Assessment of the Psychometric Properties of a Questionnaire Assessing Patient-Reported Outcomes With Laser In Situ Keratomileusis (PROWL).

Publication Type
Journal Article
Year of Publication
Hays, Ron D; Tarver, Michelle E; Spritzer, Karen L; Reise, Steve; Hilmantel, Gene; Hofmeister, Elizabeth M; Hammel, Keri; May, Jeanine; Ferris, Frederick; Eydelman, Malvina
JAMA Ophthalmol
Date Published
2017 Jan 01
Adult; Female; Humans; Keratomileusis, Laser In Situ; Male; Middle Aged; Myopia; Patient Reported Outcome Measures; Patient Satisfaction; Prospective Studies; Psychometrics; quality of life; Reproducibility of Results; Surveys and Questionnaires; Young Adult

Importance: Patient-reported outcome (PRO) measures for laser in situ keratomileusis (LASIK) are needed.

Objective: To develop PRO measures to assess satisfaction, eye-related symptoms, and their effect on functioning and well-being following LASIK based on patient and expert input.
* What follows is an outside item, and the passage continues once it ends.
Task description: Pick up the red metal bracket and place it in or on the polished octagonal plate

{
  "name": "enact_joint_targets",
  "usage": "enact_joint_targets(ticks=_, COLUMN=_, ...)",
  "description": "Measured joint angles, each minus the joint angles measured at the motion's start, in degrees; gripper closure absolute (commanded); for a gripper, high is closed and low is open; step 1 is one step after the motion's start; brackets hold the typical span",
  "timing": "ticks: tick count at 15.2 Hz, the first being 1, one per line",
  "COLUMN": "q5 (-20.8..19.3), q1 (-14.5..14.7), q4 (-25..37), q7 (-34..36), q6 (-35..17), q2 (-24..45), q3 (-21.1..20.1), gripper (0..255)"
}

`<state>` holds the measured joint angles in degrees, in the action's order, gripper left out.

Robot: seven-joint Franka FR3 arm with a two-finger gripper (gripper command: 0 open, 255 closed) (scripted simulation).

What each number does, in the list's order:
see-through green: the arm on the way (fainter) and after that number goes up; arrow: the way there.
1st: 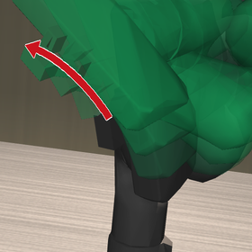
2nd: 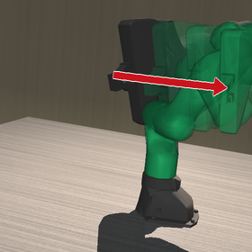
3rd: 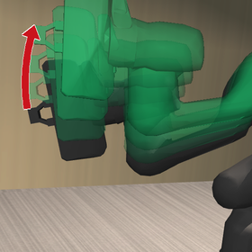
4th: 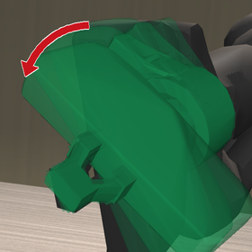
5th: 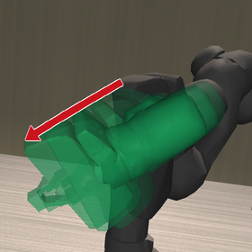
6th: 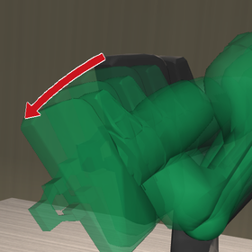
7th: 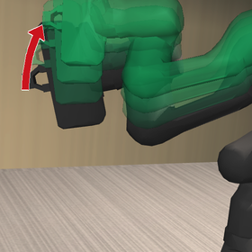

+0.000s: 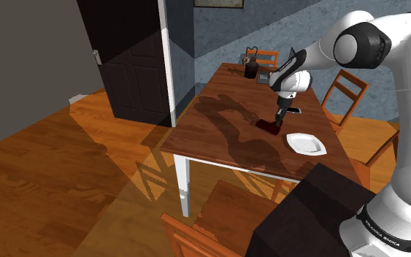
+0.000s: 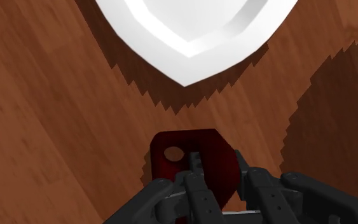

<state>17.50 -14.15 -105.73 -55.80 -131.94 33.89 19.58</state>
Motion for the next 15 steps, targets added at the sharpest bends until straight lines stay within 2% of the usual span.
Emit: enact_joint_targets(ticks=15, q5=-3.3, q1=1.5, q4=0.5, q7=2.2, q6=7.2, q2=-7.0, q3=2.2, gripper=255)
Design, Setting, and Participants: The Patient-Reported Outcomes With LASIK (PROWL) studies were prospective observational studies of patients undergoing LASIK surgery for myopia, hyperopia, or astigmatism. PROWL-1 was a single-center study of active-duty US Navy personnel and PROWL-2 was a 5-center study of civilians. PROWL-1 enrolled 262 active-duty service personnel and PROWL-2 enrolled 312 civilians 21 years or older who spoke English; 241 individuals in PROWL-1 and 280 in PROWL-2 completed a baseline questionnaire before surgery. The analytic sample included those also completing 1 or more follow-up questionnaires: 240 (99.6%) of those in PROWL-1 and 271 (94.4%) of those in PROWL-2. Questionnaires were self-administered through the internet preoperatively and at 1 and 3 months postoperatively in both studies and at 6 months postoperatively in PROWL-1. PROWL-1 began in August 2011 and was completed May 30, 2014; PROWL-2 began in July 2012 and was completed June 27, 2014. Data were analyzed from June 28, 2014, to October 24, 2016.
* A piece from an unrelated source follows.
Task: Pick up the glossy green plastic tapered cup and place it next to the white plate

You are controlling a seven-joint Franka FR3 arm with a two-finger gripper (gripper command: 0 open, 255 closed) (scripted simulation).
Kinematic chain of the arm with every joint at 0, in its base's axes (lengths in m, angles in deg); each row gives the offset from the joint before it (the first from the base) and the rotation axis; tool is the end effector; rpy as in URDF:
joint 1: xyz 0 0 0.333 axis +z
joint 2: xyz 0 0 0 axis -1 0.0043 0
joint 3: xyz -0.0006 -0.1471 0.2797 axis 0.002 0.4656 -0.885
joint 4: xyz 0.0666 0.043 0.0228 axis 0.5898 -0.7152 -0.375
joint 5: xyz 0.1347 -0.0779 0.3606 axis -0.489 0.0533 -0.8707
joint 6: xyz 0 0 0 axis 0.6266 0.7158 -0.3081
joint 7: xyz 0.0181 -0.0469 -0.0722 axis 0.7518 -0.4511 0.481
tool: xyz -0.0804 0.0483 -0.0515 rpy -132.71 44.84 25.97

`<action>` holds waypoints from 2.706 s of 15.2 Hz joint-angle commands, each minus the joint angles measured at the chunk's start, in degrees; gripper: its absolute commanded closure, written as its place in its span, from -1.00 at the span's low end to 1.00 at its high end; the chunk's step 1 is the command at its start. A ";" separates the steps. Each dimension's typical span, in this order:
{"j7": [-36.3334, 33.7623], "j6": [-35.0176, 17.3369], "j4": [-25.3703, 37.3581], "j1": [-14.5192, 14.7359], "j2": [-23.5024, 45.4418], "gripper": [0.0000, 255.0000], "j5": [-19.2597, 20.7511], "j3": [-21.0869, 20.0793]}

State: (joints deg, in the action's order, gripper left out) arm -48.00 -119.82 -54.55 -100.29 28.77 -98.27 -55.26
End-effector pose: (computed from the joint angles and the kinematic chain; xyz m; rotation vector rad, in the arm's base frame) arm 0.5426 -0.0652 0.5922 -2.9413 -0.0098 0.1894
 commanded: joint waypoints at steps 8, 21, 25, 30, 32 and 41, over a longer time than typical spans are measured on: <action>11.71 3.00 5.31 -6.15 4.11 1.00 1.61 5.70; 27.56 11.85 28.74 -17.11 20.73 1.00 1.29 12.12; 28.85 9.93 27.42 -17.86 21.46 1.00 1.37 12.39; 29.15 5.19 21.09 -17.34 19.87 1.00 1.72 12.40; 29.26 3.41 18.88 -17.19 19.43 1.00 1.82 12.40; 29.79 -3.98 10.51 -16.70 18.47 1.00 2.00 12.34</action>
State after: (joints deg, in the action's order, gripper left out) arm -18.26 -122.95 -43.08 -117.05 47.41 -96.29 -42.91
Main Outcomes and Measures: Scales assessing visual symptoms (double images, glare, halos, and starbursts), dry eye symptoms, satisfaction with vision, and satisfaction with LASIK surgery. Items from the National Eye Institute (NEI) Refractive Error Quality of Life Instrument (NEI-RQL-42), NEI Visual Function Questionnaire (NEI-VFQ), and the Ocular Surface Disease Index (OSDI) were included. All scales are scored on a 0 to 100 possible range. Construct validity and responsiveness to change were evaluated (comparing scores before and after surgery).
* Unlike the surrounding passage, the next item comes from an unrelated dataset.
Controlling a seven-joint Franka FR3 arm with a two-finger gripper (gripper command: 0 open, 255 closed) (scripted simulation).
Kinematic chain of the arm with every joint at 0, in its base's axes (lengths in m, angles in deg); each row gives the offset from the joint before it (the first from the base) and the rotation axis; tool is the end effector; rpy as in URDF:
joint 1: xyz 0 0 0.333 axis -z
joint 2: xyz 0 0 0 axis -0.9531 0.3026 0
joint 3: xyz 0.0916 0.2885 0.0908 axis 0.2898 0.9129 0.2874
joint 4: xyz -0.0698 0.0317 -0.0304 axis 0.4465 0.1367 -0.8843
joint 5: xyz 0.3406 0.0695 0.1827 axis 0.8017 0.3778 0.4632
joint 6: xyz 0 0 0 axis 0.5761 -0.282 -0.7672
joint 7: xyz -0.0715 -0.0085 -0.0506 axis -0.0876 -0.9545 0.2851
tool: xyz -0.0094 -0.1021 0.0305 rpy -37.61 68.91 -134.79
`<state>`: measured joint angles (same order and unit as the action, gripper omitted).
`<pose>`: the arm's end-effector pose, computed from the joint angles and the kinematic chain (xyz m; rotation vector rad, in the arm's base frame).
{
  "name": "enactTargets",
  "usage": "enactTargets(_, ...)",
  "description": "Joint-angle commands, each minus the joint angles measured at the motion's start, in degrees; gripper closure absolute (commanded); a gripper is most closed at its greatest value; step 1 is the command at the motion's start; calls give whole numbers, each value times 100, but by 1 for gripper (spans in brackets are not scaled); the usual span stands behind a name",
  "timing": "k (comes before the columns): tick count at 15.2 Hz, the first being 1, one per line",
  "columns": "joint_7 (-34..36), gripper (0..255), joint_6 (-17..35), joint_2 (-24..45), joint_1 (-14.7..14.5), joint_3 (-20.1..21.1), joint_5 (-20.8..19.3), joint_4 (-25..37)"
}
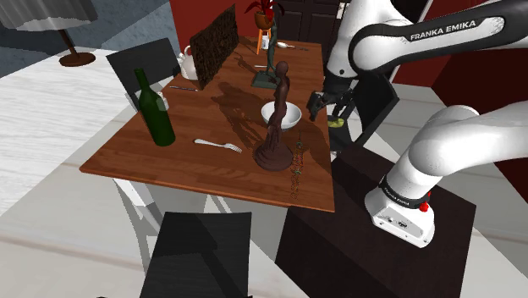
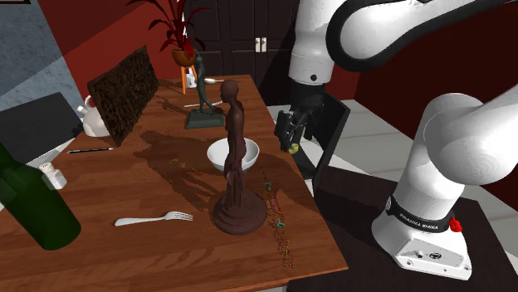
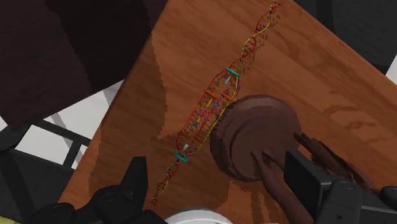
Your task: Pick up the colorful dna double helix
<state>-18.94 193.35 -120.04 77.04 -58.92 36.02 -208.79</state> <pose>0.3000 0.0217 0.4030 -3.0187 0.6529 -0.0763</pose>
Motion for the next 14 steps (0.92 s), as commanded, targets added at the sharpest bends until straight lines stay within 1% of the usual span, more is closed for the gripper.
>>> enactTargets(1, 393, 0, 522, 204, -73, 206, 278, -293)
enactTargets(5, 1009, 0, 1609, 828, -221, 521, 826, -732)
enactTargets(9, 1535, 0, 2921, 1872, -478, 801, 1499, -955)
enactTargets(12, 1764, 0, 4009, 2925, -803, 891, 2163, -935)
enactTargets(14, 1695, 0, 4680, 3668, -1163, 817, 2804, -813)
Results: The median age of the 240-person PROWL-1 analytic sample was 27 years (range, 21-52 years); 49 were women (20.4%). The median age of the 271-person PROWL-2 analytic sample was 30 years (range, 21-57 years); 147 were women (54.2%). Internal consistency reliabilities for the 4 visual symptom scales ranged from 0.96 to 0.98 in PROWL-1 and from 0.95 to 0.97 in PROWL-2. The median (interquartile range) test-retest intraclass correlation was 0.69 (0.57-0.79) and 0.76 (0.68-0.84) in PROWL-1 and PROWL-2, respectively. Product-moment correlations of satisfaction with surgery with visual symptom scales at follow-up evaluations ranged from r = 0.24 to r = 0.49. Measures improved from baseline to follow-up, with effect sizes of 0.14 to 1.98, but scores on the NEI-RQL-42 glare scale worsened at the 1-month follow-up. Hours of work did not change significantly from baseline to 1-month follow-up, with the mean number (mean [SD] difference) in PROWL-1 of 41.7 vs 40.9 hours (-0.8 [18.7]) and in PROWL-2 of 38.8 vs 38.2 hours (-0.6 [17.1]).

Conclusions and Relevance: The results of these studies support the reliability and validity of visual symptom scales to evaluate the effects of LASIK surgery in future studies.